• _Brief_:
Your answer must be an exact copy of the records below, minus the pictures.
========
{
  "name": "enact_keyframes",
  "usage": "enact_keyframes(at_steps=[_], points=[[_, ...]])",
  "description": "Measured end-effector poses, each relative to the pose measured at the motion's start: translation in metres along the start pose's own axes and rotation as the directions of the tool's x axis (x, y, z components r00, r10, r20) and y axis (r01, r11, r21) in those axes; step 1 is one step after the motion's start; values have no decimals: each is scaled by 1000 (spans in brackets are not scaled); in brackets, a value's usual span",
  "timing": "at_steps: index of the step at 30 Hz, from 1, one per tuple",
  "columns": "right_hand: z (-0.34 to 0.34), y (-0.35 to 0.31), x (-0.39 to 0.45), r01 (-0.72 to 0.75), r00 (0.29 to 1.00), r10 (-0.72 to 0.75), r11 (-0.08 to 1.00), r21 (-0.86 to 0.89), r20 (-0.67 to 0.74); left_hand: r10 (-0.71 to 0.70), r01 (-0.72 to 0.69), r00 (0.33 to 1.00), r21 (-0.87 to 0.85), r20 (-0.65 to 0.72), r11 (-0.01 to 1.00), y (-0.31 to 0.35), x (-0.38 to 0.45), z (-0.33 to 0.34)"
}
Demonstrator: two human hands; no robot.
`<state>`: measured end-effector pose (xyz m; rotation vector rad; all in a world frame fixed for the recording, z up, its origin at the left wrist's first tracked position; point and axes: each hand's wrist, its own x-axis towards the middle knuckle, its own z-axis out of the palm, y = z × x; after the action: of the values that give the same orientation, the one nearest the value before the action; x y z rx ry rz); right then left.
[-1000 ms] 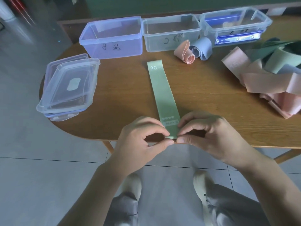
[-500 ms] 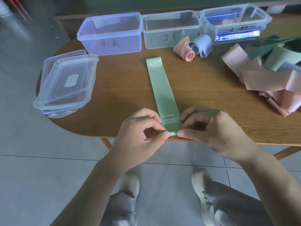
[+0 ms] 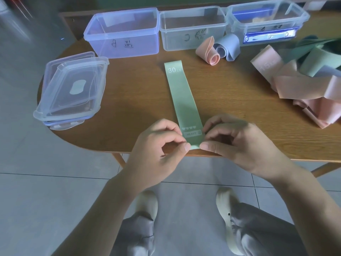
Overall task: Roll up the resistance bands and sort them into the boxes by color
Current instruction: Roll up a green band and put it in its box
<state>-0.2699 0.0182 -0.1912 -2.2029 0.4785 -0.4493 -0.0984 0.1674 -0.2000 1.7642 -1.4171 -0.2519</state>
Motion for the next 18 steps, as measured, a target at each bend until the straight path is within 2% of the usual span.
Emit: enact_keyframes(at_steps=[4,7,13,18], points=[[1,-3,0,55,998,-55,998,6,-17,12,-12,1000,15,1,1000,0,1,-1],[-2,-6,0,38,999,-38,999,-13,0,-2,2,1000,23,9,1000,1,2,-1],[-6,-13,-1,-132,990,136,988,-80,45,-115,115,993,23,1,993,5,4,-1],[-10,-19,5,-327,939,340,930,-168,53,-244,237,969,122,44,964,11,7,-4]])
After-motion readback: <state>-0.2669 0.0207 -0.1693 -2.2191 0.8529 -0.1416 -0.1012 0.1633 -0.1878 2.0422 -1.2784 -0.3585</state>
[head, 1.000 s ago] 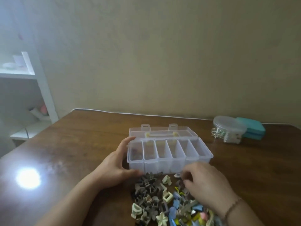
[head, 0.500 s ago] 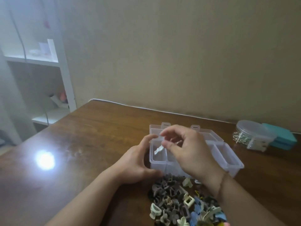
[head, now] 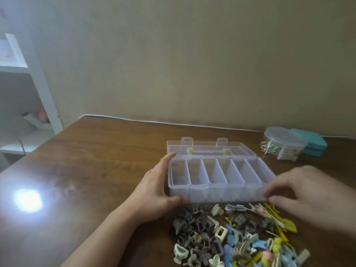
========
• _Task output_:
{
  "name": "enact_keyframes",
  "usage": "enact_keyframes(at_steps=[_], points=[[_, ...]])",
  "description": "Measured end-effector poses, each relative to the pose measured at the motion's start: translation in metres along the start pose's own axes and rotation as the directions of the tool's x axis (x, y, z components r00, r10, r20) and y axis (r01, r11, r21) in those axes; step 1 is one step after the motion's start; values have no decimals: each is scaled by 1000 (spans in brackets are not scaled); in brackets, a value's usual span",
  "timing": "at_steps: index of the step at 30 Hz, from 1, one per tuple",
  "columns": "right_hand: z (-0.34 to 0.34), y (-0.35 to 0.31), x (-0.39 to 0.45), r01 (-0.72 to 0.75), r00 (0.29 to 1.00), r10 (-0.72 to 0.75), r11 (-0.08 to 1.00), r21 (-0.86 to 0.89), r20 (-0.67 to 0.74); left_hand: r10 (-0.71 to 0.70), r01 (-0.72 to 0.69), r00 (0.33 to 1.00), r21 (-0.87 to 0.85), r20 (-0.65 to 0.72), r11 (-0.01 to 1.00), y (-0.31 to 0.35), x (-0.38 to 0.45), z (-0.33 to 0.34)"
}
Demonstrator: two human hands; no robot.
`<state>`: measured end-effector pose (xyz m; rotation vector rad; all in a world frame fixed for the recording, z up, its origin at the left wrist's first tracked position; point and axes: each hand's wrist, its own x-axis towards the middle knuckle, its own z-axis out of the palm, y = z × x; after the action: of the values that give the same orientation, the one nearest the value before the action; x y z rx ry rz); right then left.
[-1000 ms] 
[-500 ms] 
[+0 ms] 
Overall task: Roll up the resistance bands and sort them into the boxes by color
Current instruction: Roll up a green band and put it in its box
<state>-0.2699 0.0182 -0.1912 -2.2029 0.4785 -0.4493 -0.0984 0.1674 -0.2000 1.7642 -1.4171 -0.2519</state>
Motion for the next 18 steps, as measured, a target at each bend until the straight path is within 2% of the usual span.
Emit: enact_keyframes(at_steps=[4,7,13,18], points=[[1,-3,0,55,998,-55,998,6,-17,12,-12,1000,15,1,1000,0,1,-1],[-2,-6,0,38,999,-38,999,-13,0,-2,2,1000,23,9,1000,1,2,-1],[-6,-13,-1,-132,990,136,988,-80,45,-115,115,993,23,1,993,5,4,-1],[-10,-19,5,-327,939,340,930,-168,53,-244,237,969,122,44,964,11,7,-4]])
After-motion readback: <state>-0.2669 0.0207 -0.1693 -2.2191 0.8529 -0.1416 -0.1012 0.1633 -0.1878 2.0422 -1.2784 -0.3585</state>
[head, 1.000 s ago] 
[head, 0.500 s ago] 
[head, now] 

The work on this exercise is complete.